But de facto ethnic cleansing is already taking place. Ethnic Albanians do not want to talk about it -- that would weaken their claims to independence -- but they already are fleeing in large numbers.

A prominent Albanian journalist said privately that a half-million people already have left. When pressed, even Fehmi Agani, deputy leader of the largest Albanian political party, gave a figure of more than 200,000 out of a total population of 2 million.

The mass exodus -- to Germany, Scandinavia, Britain -- is a triumph for the Serbs, proof that their policy is working.

Kosovo -- roughly half the size of Maryland -- is run like a police state, though under the old Yugoslav constitution it is supposed to be an autonomous region within Serbia. Torture is widespread.

Recently, a 16-year-old girl, Sabrije Rrustag, had her ear ripped off by police as she demonstrated in Pec for Albanian schools and universities to be re-opened. They have been shut down for two years since Albanians refused to accept a Serbian curriculum.

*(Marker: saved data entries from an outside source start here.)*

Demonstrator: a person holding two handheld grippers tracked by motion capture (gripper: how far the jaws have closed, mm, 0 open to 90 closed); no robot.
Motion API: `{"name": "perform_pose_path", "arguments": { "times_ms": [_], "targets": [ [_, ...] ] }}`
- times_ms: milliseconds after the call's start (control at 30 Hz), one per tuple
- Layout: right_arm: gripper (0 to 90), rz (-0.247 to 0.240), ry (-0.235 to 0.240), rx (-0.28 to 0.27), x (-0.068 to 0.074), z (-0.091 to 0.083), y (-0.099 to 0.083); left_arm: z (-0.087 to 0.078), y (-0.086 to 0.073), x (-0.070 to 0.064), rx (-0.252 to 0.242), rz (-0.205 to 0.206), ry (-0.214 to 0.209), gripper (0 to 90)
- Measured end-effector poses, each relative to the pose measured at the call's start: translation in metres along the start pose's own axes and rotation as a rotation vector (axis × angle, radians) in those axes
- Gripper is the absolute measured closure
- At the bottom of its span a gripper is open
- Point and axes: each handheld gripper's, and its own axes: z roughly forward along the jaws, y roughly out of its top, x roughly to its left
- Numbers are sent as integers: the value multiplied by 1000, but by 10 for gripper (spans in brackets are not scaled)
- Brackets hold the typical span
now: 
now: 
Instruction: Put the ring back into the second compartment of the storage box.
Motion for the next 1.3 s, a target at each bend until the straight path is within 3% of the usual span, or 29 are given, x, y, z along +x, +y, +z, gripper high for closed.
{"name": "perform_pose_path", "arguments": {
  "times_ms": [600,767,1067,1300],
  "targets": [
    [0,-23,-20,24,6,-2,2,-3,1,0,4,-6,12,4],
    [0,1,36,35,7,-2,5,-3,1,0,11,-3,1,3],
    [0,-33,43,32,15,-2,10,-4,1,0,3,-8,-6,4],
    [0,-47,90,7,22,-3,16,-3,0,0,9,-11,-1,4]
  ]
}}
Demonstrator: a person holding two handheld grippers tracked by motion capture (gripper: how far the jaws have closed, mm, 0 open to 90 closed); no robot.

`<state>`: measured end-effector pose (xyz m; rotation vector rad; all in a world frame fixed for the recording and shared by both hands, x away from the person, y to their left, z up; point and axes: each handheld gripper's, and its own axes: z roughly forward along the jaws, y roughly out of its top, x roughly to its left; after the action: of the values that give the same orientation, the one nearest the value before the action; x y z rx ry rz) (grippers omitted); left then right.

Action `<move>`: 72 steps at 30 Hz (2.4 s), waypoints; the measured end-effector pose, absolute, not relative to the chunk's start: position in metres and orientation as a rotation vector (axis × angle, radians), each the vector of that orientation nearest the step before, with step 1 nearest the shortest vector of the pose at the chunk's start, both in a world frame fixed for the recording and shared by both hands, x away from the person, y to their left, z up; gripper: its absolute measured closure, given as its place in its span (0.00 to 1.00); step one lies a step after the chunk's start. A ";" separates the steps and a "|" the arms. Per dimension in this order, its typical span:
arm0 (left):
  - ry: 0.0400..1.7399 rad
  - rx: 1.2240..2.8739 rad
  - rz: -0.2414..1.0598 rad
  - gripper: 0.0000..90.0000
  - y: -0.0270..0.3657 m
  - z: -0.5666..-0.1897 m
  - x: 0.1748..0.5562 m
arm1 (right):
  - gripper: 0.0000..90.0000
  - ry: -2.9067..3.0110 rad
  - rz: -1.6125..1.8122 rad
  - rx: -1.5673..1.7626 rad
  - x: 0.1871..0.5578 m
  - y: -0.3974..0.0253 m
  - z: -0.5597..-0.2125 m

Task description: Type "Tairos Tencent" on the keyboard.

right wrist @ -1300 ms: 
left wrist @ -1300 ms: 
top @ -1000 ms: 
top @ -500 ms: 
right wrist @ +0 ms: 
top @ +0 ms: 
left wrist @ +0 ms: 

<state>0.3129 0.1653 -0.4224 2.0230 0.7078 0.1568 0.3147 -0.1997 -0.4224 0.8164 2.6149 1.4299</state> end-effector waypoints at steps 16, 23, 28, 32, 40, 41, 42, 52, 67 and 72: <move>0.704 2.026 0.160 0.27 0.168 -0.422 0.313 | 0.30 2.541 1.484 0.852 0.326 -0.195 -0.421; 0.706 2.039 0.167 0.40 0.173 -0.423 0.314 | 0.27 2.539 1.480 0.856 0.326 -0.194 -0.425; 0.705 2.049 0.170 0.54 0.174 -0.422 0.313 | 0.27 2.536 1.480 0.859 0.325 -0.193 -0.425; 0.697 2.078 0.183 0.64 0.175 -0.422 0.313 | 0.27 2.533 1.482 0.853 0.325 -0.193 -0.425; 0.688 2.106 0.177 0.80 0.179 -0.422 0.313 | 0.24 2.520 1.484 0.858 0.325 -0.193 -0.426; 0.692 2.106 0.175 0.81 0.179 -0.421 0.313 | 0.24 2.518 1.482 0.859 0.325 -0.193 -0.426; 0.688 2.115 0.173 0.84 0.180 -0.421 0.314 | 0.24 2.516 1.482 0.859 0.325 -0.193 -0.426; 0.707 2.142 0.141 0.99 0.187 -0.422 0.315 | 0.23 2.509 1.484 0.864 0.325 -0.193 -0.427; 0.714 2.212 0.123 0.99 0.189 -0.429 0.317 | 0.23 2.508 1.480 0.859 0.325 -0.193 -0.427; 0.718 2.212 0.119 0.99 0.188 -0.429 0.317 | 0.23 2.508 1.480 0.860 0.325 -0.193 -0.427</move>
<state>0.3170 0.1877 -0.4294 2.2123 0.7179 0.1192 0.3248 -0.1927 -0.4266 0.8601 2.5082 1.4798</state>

Almost no Albanian has a job in Kosovo. Most were thrown out of the administration two years ago. Serbs are brought down from Belgrade in rotation to man all essential posts from police to hospitals.

Not that Albanians will visit Serbian doctors: They go for treatment to small private clinics run by Albanian doctors. Unlike at state clinics, the doctors have to charge. "About 20 percent do not pay and we don't do anything about it, though," said one doctor, Shpetiru Robaj.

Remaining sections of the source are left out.